其の背中を見送るとロードは風の街ヴェント
のロジャーズグリフにあった革命軍のアジト
でのアレンとの瞬間的な対立を思い返す。
ロードは不明確ながら革命軍から外部へと
情報を漏らしている、内通者が居るとして
其れが既に出逢った誰かで無い事を祈る。
ロードの性格上、そんな哀しい事実は
知りたくも聞きたくも無いであろう。
ロードにとってはアレンとのいざこざの場に
居て其れを明確に耳にしたのは自分だけ。
もしかすると誰かから聞いている可能性が
無いとは限らないが解るはずも無い為に
ロードは誰かに明かす事も無く黙り込んだ。
「そだっ。外だとシェリーちゃんの事でまた…何かあると危ないからさ…ご飯買ってきてみんなでお部屋で食べよっ」
「いいですねぇ。ルームサービスも有りですが…。目で見て選ぶのもいいでしょう」
「レザノフさんは、まだ休んでたらどうだ?移動も長かったし覚醒の疲れも抜けてねぇんだろ?」
「…では。御言葉に甘えるとしましょうか」
「…はわわっ…その話の流れだとわたしは留守番ですよねっ…残念ですっ…」
肩を落としたシェリーを見てロードが其の肩
に手を置いて口を開いて行く。
「俺も残っからよ…。久々になんかしようぜ?」
「ロード様ぁ…。嬉しいですっ…!」
「あ、でも…ポアラも病み上がりだよな…。流石にマズイか…」
「平気だよっ。休んでた分、少しは何かさせてっ?」
笑顔でグッと両方の拳を上げたポアラを見て
「それなら」と声を漏らしたロードは次に隣
のシャーレに向けて声を掛けて行く。
「シャーレ…悪いんだけどよ…。頼んでいいか?」
「ああ…。
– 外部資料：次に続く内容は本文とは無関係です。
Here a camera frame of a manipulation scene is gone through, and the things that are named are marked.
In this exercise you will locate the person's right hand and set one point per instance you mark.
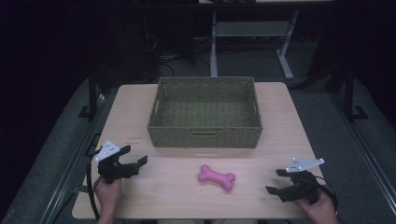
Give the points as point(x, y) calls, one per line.
point(320, 211)

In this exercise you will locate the person's left hand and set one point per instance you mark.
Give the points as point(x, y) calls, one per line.
point(108, 194)

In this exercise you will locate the green woven basket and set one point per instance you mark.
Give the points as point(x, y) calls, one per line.
point(205, 112)

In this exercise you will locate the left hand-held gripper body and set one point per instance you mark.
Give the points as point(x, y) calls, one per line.
point(109, 168)

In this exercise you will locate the pink bone dog toy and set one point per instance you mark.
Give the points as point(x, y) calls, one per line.
point(216, 177)

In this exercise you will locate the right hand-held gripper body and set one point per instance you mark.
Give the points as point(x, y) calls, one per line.
point(300, 186)

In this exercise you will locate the grey metal desk frame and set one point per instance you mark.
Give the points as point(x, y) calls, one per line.
point(253, 29)

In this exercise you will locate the black metal stand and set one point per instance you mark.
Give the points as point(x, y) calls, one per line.
point(92, 93)
point(350, 96)

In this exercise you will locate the metal floor rail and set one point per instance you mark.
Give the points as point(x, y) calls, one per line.
point(367, 155)
point(67, 168)

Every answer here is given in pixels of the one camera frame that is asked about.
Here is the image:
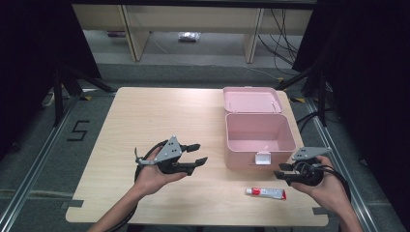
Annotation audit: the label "person's left hand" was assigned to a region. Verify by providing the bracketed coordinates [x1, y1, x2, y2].
[132, 147, 189, 197]

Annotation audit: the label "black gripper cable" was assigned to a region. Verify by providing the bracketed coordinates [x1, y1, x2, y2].
[105, 139, 169, 232]
[316, 163, 353, 205]

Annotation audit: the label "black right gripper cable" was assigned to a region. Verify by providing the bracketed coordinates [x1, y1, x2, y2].
[316, 163, 353, 205]

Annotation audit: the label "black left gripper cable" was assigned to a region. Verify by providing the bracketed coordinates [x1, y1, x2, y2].
[105, 139, 169, 232]

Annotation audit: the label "black metal stand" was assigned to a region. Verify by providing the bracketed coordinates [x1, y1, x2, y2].
[275, 63, 329, 128]
[52, 65, 116, 128]

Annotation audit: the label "bundle of black cables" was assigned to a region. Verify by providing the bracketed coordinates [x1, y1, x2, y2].
[256, 8, 300, 68]

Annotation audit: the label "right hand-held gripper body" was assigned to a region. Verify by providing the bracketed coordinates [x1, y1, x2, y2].
[289, 146, 333, 188]

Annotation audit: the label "black floor cables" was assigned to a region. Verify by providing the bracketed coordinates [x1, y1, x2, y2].
[295, 110, 319, 133]

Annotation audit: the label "pink lidded box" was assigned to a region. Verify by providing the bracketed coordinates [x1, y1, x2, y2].
[221, 86, 298, 171]

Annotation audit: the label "white red ointment tube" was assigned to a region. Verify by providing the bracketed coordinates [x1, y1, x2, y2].
[245, 187, 288, 201]

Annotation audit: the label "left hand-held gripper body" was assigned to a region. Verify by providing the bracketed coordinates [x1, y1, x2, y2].
[151, 134, 197, 177]

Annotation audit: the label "person's right hand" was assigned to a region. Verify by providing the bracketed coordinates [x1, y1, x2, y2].
[290, 155, 351, 215]

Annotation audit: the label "black curtain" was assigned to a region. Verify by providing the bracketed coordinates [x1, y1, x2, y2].
[0, 0, 102, 160]
[292, 0, 410, 223]

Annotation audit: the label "beige wooden desk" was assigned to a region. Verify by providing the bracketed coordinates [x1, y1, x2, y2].
[71, 4, 314, 64]

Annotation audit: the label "aluminium floor rail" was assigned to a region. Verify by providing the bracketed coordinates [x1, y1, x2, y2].
[0, 96, 80, 232]
[76, 87, 117, 95]
[305, 97, 379, 232]

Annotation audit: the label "clear plastic bag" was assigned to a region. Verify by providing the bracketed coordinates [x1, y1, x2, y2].
[178, 31, 202, 43]

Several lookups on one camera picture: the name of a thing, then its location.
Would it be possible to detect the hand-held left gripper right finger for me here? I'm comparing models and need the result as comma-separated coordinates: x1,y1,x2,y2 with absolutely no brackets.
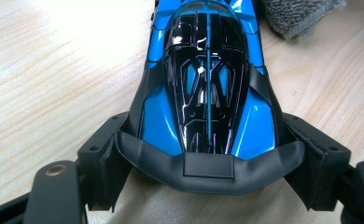
282,112,352,213

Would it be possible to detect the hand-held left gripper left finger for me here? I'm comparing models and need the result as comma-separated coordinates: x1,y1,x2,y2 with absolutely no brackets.
77,112,134,213

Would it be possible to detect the blue and black toy car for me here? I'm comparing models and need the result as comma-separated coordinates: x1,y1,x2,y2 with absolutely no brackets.
116,0,306,196

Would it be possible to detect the grey fuzzy cloth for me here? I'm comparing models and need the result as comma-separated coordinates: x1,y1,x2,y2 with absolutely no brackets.
258,0,348,40

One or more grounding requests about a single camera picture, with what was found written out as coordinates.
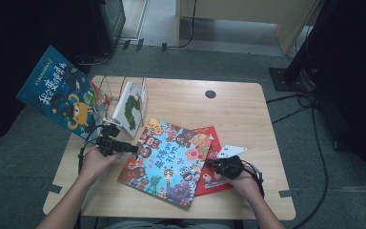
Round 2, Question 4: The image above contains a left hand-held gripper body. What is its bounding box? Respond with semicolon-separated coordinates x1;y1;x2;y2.
95;118;122;157

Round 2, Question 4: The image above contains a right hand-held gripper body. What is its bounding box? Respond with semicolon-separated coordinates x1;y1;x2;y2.
214;144;249;180

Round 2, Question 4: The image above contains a red picture book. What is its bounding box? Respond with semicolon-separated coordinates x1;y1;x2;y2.
192;125;248;198

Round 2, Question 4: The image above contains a white caterpillar picture book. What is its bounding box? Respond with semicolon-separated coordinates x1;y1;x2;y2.
111;80;148;140

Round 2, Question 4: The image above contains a light blue many-monsters picture book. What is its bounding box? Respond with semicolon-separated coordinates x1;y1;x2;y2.
116;117;215;211

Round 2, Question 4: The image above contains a clear acrylic book rack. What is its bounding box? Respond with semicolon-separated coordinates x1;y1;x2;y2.
89;74;149;129

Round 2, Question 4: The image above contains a dark blue monster picture book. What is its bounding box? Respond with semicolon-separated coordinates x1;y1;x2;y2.
15;44;110;141

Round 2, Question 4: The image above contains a person's right hand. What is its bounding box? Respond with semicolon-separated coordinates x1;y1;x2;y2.
224;171;264;200

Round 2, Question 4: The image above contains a person's left hand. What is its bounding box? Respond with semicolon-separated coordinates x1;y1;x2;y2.
78;147;126;185

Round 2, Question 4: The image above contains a person's grey clothing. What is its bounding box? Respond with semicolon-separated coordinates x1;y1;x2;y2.
103;219;236;229

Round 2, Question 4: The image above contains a dark cabinet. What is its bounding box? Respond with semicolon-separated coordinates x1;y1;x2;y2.
89;0;127;55

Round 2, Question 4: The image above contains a beige wooden furniture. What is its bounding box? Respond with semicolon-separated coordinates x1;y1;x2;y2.
175;0;322;57

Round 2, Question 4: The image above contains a left hand-held gripper black cable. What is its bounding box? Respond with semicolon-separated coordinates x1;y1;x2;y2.
77;124;105;174

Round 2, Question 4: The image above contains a hand-held gripper black cable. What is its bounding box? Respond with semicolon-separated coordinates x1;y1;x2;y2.
240;159;266;198
77;124;105;174

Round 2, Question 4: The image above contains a right hand-held gripper black cable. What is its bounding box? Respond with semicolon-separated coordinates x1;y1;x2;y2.
240;159;266;198

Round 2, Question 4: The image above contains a grey looped floor cable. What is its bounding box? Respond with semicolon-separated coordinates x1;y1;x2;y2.
75;52;112;67

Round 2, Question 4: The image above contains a black floor cable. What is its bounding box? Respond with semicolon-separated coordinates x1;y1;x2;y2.
265;91;330;227

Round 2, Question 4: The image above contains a black stand base plate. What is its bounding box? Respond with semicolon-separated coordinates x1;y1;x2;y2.
268;66;317;94

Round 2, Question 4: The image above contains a thin black hanging cable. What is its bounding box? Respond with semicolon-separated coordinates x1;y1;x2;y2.
176;0;198;50

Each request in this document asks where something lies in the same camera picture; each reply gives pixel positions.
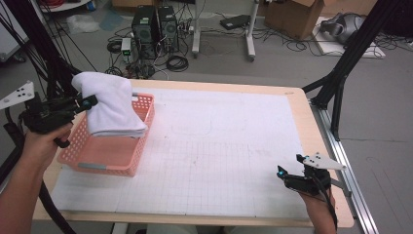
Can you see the aluminium rail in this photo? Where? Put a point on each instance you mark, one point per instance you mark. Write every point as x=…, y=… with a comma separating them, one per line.
x=360, y=208

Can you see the lilac printed cloth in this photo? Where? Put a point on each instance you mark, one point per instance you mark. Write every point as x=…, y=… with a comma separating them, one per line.
x=110, y=104

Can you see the flat black device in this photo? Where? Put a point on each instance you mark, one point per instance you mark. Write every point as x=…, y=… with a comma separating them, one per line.
x=235, y=22

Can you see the grey rounded device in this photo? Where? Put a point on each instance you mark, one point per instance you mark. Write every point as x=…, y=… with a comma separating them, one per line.
x=344, y=27

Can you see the white floor board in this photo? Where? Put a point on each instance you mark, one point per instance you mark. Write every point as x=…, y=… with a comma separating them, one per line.
x=373, y=52

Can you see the small white device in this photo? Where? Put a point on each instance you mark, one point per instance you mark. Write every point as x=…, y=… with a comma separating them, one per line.
x=126, y=45

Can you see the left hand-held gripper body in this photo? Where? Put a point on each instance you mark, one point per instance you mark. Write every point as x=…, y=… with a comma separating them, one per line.
x=45, y=112

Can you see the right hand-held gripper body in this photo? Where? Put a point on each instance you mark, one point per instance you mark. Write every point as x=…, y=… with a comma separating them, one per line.
x=308, y=183

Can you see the black computer tower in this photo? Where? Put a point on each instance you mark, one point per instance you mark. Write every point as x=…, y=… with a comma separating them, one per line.
x=168, y=29
x=144, y=29

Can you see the brown cardboard box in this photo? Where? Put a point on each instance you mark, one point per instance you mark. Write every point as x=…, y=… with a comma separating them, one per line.
x=292, y=19
x=350, y=6
x=133, y=3

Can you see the white grid mat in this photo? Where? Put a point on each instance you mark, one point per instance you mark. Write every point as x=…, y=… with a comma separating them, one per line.
x=211, y=146

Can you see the person's right hand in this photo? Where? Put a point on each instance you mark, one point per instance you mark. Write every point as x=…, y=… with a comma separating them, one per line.
x=316, y=203

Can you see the person's left hand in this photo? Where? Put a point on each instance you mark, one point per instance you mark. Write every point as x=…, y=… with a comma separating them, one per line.
x=39, y=148

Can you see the white cabinet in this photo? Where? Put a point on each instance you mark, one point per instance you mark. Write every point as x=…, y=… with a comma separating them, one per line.
x=9, y=39

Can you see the black metal frame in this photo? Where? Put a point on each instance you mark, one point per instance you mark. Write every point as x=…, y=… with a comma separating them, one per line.
x=354, y=48
x=40, y=42

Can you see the white stand leg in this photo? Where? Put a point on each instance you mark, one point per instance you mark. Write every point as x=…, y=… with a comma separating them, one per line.
x=195, y=32
x=250, y=35

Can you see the grey metal bracket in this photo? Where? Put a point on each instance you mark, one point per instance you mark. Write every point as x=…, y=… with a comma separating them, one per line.
x=342, y=187

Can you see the pink plastic basket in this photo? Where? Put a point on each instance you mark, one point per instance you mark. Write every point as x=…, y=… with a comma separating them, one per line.
x=110, y=152

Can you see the clear plastic bag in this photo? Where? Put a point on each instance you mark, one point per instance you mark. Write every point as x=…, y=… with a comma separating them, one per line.
x=81, y=23

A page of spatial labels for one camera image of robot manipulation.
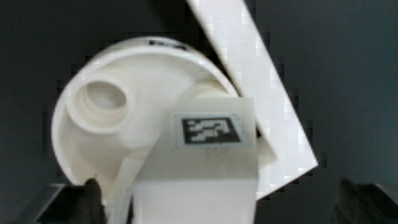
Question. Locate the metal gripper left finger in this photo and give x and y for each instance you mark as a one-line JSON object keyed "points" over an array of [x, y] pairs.
{"points": [[67, 205]]}

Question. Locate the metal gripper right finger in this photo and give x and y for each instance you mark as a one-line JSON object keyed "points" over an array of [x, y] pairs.
{"points": [[366, 203]]}

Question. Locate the white stool leg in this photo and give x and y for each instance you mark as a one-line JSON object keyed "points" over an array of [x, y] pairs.
{"points": [[188, 186]]}

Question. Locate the white right fence rail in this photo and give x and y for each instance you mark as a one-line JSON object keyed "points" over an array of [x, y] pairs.
{"points": [[284, 151]]}

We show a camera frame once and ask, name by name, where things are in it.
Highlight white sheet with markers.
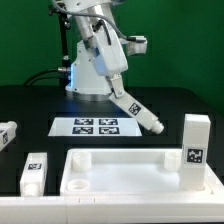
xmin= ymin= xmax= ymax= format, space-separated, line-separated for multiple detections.
xmin=48 ymin=117 xmax=141 ymax=137

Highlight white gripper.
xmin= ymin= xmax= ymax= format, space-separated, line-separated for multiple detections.
xmin=90 ymin=30 xmax=147 ymax=99

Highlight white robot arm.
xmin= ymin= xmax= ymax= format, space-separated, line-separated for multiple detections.
xmin=52 ymin=0 xmax=147 ymax=101

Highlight white desk top tray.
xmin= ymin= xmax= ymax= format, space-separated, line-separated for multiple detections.
xmin=60 ymin=149 xmax=224 ymax=199

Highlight black cables at base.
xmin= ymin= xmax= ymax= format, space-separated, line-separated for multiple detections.
xmin=22 ymin=67 xmax=72 ymax=86

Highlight white L-shaped corner fence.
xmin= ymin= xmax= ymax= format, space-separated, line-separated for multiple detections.
xmin=0 ymin=184 xmax=224 ymax=224

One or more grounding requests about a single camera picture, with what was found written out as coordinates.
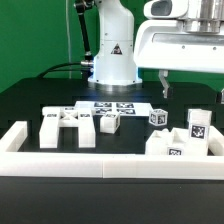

任せろ…ポアラと二人で行ってくるよ」
そう言って振り返ろうとしたシャーレと同じ
様に背を向けようとしたポアラの二人が同時
に固まって動かなくなる。
「(二人きり……ちょっと何でドキドキすんのよっ…アレがあったからだ…うぅ…髪型とか大丈夫だよね…)」
「(…しまった。当たり前の様に返事をしたが二人きりは…少しまだ気恥ずかしさが…)」
二人は何やら一度顔を見合わせた後は何故か
顔を逸らしてドギマギした雰囲気を醸し出し
ながら無言で、足早に買い出しへと出た。
ロードとシェリーは並んで首を傾げていたが
レザノフだけは大人の微笑みを浮かべた。